* _What is needed_:
Every word in the data below belongs in your copy, exactly as given; the pictures do not.

* _Source data_:
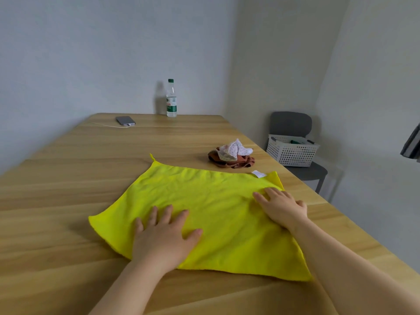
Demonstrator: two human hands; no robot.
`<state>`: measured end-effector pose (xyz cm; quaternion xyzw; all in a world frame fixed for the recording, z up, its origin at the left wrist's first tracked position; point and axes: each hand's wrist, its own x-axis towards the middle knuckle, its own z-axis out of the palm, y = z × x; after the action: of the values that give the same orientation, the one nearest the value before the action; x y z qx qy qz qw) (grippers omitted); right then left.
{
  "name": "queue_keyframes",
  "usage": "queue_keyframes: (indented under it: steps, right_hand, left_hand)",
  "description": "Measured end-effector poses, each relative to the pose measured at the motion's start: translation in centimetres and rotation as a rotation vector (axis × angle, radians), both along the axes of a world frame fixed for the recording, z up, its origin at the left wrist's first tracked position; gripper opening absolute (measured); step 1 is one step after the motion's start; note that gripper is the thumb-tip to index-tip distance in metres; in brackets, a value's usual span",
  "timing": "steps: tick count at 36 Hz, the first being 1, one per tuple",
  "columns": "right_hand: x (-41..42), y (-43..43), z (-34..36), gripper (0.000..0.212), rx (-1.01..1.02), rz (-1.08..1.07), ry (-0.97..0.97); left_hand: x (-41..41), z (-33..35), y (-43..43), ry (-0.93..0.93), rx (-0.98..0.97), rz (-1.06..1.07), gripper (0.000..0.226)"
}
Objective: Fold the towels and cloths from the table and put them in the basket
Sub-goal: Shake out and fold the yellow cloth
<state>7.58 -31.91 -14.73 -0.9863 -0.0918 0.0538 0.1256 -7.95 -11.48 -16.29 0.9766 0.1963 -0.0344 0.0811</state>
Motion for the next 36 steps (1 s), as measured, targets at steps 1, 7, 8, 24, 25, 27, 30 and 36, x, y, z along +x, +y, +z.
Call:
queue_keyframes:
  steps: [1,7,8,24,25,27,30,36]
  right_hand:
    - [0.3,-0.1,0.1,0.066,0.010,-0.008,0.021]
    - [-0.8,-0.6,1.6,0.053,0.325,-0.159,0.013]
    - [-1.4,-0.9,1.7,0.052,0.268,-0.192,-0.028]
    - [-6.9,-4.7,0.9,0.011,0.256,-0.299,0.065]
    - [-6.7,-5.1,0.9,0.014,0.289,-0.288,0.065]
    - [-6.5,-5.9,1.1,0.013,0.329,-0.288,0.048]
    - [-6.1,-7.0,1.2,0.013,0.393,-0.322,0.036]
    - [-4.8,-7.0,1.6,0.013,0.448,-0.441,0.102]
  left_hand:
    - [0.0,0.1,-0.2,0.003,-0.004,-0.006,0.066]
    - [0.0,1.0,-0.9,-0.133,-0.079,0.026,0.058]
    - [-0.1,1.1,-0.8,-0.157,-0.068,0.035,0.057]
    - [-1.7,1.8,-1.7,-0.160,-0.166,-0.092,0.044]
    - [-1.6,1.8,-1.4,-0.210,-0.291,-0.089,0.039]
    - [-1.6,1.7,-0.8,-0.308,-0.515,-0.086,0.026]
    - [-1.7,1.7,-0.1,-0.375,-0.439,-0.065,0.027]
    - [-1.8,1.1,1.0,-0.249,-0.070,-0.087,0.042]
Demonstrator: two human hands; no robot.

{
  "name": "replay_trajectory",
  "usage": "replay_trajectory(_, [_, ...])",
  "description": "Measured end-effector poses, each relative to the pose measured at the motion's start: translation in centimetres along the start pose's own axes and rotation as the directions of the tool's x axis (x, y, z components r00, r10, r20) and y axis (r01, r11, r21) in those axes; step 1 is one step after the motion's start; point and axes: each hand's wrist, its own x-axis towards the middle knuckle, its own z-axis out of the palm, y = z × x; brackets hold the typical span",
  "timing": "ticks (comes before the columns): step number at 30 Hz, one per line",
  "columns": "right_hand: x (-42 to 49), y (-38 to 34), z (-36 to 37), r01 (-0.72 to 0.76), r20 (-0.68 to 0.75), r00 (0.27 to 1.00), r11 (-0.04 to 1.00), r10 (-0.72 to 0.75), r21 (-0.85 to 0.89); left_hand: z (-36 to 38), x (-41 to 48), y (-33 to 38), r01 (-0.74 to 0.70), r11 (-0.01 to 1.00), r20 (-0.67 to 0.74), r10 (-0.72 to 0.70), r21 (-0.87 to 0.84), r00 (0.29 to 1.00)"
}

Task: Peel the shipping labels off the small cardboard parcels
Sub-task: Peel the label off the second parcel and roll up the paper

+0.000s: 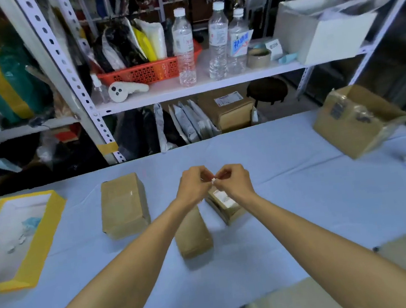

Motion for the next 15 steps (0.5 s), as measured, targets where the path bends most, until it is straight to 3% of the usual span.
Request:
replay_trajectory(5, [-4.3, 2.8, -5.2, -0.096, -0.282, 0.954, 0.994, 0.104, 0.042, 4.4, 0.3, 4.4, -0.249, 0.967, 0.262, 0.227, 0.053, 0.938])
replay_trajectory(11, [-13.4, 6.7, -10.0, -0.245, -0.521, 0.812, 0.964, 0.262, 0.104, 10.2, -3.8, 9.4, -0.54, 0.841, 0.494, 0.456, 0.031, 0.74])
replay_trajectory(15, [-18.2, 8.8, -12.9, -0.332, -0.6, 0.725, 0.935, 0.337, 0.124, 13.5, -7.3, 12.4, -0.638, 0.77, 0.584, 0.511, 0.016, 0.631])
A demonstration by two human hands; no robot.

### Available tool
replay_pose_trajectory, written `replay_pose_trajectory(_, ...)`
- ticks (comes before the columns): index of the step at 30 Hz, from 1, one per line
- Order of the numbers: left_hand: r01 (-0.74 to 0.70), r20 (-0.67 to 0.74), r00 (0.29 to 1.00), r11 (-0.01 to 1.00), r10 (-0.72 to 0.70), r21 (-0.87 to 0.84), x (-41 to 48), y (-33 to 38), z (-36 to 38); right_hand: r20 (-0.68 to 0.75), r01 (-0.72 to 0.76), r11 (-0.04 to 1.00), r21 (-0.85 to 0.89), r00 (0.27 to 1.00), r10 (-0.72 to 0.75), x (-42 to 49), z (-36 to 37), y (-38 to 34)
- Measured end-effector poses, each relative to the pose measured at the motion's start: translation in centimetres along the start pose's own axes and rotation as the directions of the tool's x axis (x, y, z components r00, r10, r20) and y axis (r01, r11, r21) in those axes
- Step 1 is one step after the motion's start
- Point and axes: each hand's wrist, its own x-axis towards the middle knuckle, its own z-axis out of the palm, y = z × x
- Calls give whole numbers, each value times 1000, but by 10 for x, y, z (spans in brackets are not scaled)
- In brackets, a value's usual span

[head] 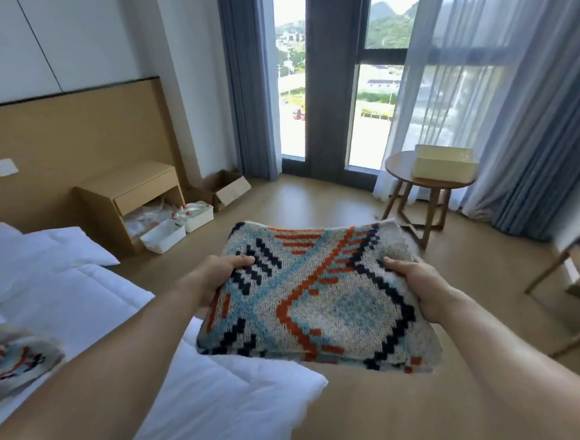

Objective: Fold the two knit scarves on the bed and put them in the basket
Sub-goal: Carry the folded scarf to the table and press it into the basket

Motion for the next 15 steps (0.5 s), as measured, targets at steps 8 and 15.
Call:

* _Output for this exercise_:
Demonstrator: two human hands; no robot.
`<state>`: measured end-effector pose (xyz cm; quaternion xyzw; all in a world frame fixed for the recording, z up, its origin at the left wrist's first tracked position; point and axes: each hand's wrist, its own x-axis towards the middle knuckle, its own z-axis out of the palm, y = z × x; after the action: of the values that give the same orientation, the one nearest the value before the action; x y z qx qy qz qw) (grippers omitted); right then left.
{
  "name": "queue_keyframes",
  "usage": "queue_keyframes: (indented under it: steps, right_hand, left_hand)",
  "description": "Measured end-effector poses, each relative to the pose measured at the motion's start: translation in centimetres and rotation as a rotation vector (axis × angle, radians), both along the axes of a world frame fixed for the recording, z up, its origin at the left wrist's first tracked position; gripper opening absolute (measured); step 1 is one step after the motion's start; note that gripper is the thumb-tip to index-tip distance in metres; in brackets, a value's usual span",
  "timing": "steps: tick count at 36 Hz, the first being 1, one per tuple",
  "columns": "right_hand: x (-41..42), y (-43..43), z (-34..36), gripper (0.000..0.212), rx (-1.01..1.02), rz (-1.08..1.07), ry (-0.97..0.97); left_hand: x (-41..41), z (-33..35), y (-43..43), ry (-0.93..0.93), rx (-0.98..0.97), rz (-1.06..1.07), gripper (0.000..0.226)"
}
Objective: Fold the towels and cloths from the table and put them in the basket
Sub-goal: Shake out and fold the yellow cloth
<state>7.58 -31.91 -14.73 -0.9863 -0.0918 0.0538 0.1256 -7.95 -11.48 -16.29 0.9766 0.1963 -0.0344 0.0811</state>
Motion for the next 36 steps (1 s), as measured, targets at steps 1, 7, 8, 24, 25, 27, 30 and 36, x, y, z along +x, +y, +z.
Call:
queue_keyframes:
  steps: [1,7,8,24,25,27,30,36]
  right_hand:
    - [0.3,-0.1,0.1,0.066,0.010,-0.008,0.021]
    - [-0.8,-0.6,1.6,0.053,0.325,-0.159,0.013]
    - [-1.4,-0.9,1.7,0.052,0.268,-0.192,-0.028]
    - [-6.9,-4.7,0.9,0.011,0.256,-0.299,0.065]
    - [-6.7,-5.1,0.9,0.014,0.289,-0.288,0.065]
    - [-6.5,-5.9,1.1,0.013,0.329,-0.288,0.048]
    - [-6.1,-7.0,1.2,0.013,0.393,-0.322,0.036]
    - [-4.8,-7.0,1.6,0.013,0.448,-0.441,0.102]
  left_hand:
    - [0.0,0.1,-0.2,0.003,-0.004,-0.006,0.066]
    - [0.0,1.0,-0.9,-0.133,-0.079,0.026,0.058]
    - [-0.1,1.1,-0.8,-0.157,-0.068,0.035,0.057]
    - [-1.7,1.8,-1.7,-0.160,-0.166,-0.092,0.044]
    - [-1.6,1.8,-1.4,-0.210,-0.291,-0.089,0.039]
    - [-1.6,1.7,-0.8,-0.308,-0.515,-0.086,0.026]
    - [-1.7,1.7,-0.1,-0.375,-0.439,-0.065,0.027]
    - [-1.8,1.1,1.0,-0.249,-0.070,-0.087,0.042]
Demonstrator: two human hands; no robot.

{
  "name": "replay_trajectory",
  "usage": "replay_trajectory(_, [_, ...])",
  "description": "Measured end-effector poses, each relative to the pose measured at the motion's start: translation in centimetres along the start pose's own axes and rotation as the directions of the tool's x axis (x, y, z components r00, r10, r20) and y axis (r01, r11, r21) in those axes; step 1 is one step after the motion's start; point and axes: each hand's wrist, its own x-axis towards the middle knuckle, its own z-axis out of the palm, y = z × x; brackets hold the typical span",
  "timing": "ticks (comes before the columns): step number at 30 Hz, one per line",
  "columns": "right_hand: x (-42 to 49), y (-38 to 34), z (-36 to 37), r01 (-0.72 to 0.76), r20 (-0.68 to 0.75), r00 (0.27 to 1.00), r11 (-0.04 to 1.00), r10 (-0.72 to 0.75), r21 (-0.85 to 0.89); left_hand: z (-36 to 38), x (-41 to 48), y (-33 to 38), r01 (-0.74 to 0.70), r11 (-0.01 to 1.00), r20 (-0.67 to 0.74), r10 (-0.72 to 0.70), r21 (-0.87 to 0.84), r00 (0.29 to 1.00)"
}

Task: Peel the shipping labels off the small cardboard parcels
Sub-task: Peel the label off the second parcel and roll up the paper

+0.000s: 

Motion for the next 15 steps (0.5 s), as measured, targets where the path bends most, until it is straight to 3% of the usual span.
Request:
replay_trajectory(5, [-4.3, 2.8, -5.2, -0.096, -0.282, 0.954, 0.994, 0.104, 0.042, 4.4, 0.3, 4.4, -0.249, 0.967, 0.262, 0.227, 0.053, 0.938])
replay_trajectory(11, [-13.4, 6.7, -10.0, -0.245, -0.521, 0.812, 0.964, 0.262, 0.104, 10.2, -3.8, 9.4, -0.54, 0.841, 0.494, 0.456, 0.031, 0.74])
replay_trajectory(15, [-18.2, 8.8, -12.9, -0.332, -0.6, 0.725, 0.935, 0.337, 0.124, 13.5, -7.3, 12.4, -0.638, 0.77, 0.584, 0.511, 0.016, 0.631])
A demonstration by two human hands; no robot.

### Available tool
replay_pose_trajectory, written `replay_pose_trajectory(_, ...)`
- ticks (comes before the columns): index of the step at 30 Hz, from 1, one per line
- Order of the numbers: left_hand: r01 (-0.74 to 0.70), r20 (-0.67 to 0.74), r00 (0.29 to 1.00), r11 (-0.01 to 1.00), r10 (-0.72 to 0.70), r21 (-0.87 to 0.84), x (-41 to 48), y (-33 to 38), z (-36 to 38); right_hand: r20 (-0.68 to 0.75), r01 (-0.72 to 0.76), r11 (-0.04 to 1.00), r21 (-0.85 to 0.89), r00 (0.27 to 1.00), r10 (-0.72 to 0.75), x (-42 to 49), z (-36 to 37), y (-38 to 34)
- Measured end-effector poses, each relative to the pose measured at the motion's start: translation in centimetres along the start pose's own axes and rotation as the directions of the tool's x axis (x, y, z components r00, r10, r20) and y axis (r01, r11, r21) in those axes
- Step 1 is one step after the motion's start
- Point and axes: each hand's wrist, its own x-axis towards the middle knuckle, its own z-axis out of the palm, y = z × x
- Calls give whole numbers, each value times 1000, but by 10 for x, y, z (spans in brackets are not scaled)
- In brackets, a value's usual span

[head] 

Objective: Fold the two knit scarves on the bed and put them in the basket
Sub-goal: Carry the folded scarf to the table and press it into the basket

Motion for the next 15 steps (0.5 s), as measured, targets at steps 8 and 15.
Call:

No further output is required for this exercise.